So it's a hard answer to just generally say 30% across the board. I think maybe offline we can give you a little bit more detail by product, if you'd like, but the real value comes from the pentanes and the butanes going up to near a 100% recovery from the 60% that we're seeing right now.

Ron Mills - Johnson Rice

And then, on the oil guidance, Bond, for the second half of this year, the guidance was more oily I think than I may have expected. Is there anything driving that or because I know the oil growth is coming in as expected on the Gulf of Mexico acquisition or was I just too gassy before?

Bond Clement

Hard to say, Ron, I'm not looking at your numbers previously. But as you know, we haven't changed our full year guidance in terms of the mix of our product. It's a function of us giving the third quarter guidance out, with maybe some earlier than expected timing relative to bringing on additional oil from the acquired assets.

Ron Mills - Johnson Rice

Then two quick ones on the other stuff. It sounds like in the Woodford you added about 5,000 additional acres since your last update, and what does that do for your current drilling inventory? And what rig count would that be based on in the liquids at Woodford?

Todd Zehnder

We're assuming that we're going to drill about 50 wells next year, and we're still toggling with how many exact rigs that's going to take and maybe a combination of three, probably three for the majority of the year. We're more focused about number of wells at this point than we are rigs. And it's a playing through from a mantra of efficiencies with the rig that we have running. So based on 50 wells, which is our internal estimate for next year, where we stand right now, we've got roughly four years of inventory at that pace.

And I can tell you that, when we come back to you guys in November, on our third quarter call, we'll have more acreage, because we are continuing to pick up acreage. We've been working on this project for about eight or nine months now, and we're kind of coming around the final turn, I would say, from the number of acres that we're going to pickup. But it's going to continue to add and we'll have a nice solid inventory out there for several years.

Operator

Our next question comes from Joseph Allman with JPMorgan.

Joseph Allman - JPMorgan

So my first question is on recompletions. These two recompletions, you mention in the press release, are bringing on about 11 million a day combined, if I'm calculating correctly, because your acquisition production has gone from 26 million a day equivalent to 37 million a day equivalent. And so that would be in average of about 5.5 million a day for each recompletion. So how many recompletions do you have in the inventory with these new properties? And what are the costs per recompletion? Todd I think you said $1.6 million total.
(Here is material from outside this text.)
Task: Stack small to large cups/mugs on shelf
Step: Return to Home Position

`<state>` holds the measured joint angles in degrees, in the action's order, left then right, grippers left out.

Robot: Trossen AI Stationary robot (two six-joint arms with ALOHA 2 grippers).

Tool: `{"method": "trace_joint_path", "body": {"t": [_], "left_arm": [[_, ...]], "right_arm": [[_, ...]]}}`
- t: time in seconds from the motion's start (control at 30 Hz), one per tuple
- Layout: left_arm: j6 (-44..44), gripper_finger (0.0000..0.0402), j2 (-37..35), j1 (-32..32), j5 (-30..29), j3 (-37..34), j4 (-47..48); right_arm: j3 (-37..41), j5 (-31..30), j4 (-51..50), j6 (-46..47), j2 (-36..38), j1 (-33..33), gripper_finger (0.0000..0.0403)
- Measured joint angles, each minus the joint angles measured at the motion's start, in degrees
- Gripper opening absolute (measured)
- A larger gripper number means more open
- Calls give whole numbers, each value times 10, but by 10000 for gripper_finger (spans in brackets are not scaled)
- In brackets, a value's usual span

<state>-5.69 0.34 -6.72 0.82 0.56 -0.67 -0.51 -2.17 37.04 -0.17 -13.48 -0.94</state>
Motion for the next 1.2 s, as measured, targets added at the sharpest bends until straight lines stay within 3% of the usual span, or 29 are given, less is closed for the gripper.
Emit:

And what's the timing of the recompletions? I know it's probably hard to figure out. And what kind of production increase can you get combined from these recompletions?

Todd Zehnder

I'm going to try to answer all those in one answer, but correct me if I didn't get them all. I think first of all, let me focus on the actual rate increases, which are including and there is the two recompletions that we have slated for West Delta 89 as well as two new wells that have just been waiting on final hookup.

The pipeline is connected. We're really just waiting on [inaudible] final approval at this point. So the rate that the 11 million equivalent, I think that you’re citing, that actually comes from four wells. Two wells at Ship Shoal 238 that are virgin wells, new production just waiting to get turned on, and then the two wells at West Delta 89. Those are the uphole recompletions.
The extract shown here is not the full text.